TASK TO CARRY OUT —
Wherever the string "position" shows up in the material below, copy that line.

DATA SEGMENT —

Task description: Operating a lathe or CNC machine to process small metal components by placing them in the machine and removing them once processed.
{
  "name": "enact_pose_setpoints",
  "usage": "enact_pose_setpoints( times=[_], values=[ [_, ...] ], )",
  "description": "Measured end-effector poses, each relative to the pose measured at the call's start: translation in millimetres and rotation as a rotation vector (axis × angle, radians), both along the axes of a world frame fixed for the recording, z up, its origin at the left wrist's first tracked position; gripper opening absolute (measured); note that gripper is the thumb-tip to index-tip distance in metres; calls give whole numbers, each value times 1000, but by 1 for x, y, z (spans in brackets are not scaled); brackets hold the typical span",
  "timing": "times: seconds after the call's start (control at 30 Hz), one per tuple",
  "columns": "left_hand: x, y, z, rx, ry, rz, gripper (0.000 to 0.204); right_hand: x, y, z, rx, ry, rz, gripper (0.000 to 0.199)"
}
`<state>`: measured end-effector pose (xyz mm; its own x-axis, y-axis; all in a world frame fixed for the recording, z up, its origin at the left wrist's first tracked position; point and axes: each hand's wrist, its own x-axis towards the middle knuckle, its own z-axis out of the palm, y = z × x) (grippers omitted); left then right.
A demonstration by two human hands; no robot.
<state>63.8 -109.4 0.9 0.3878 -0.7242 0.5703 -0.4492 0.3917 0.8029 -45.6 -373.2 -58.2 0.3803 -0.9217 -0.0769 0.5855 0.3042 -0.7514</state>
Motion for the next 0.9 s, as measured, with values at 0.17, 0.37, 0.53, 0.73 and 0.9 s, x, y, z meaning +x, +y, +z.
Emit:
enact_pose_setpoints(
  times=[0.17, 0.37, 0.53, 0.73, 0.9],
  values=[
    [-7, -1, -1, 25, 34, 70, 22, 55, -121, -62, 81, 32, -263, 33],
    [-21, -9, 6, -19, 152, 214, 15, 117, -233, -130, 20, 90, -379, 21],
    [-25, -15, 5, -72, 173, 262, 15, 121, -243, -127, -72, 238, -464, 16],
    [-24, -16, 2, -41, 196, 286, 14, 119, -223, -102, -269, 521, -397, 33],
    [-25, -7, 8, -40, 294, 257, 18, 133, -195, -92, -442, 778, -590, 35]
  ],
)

ANSWER TO THIS EXERCISE —
  "description": "Measured end-effector poses, each relative to the pose measured at the call's start: translation in millimetres and rotation as a rotation vector (axis × angle, radians), both along the axes of a world frame fixed for the recording, z up, its origin at the left wrist's first tracked position; gripper opening absolute (measured); note that gripper is the thumb-tip to index-tip distance in metres; calls give whole numbers, each value times 1000, but by 1 for x, y, z (spans in brackets are not scaled); brackets hold the typical span",
`<state>`: measured end-effector pose (xyz mm; its own x-axis, y-axis; all in a world frame fixed for the recording, z up, its origin at the left wrist's first tracked position; point and axes: each hand's wrist, its own x-axis towards the middle knuckle, its own z-axis out of the palm, y = z × x) (grippers omitted); left then right.

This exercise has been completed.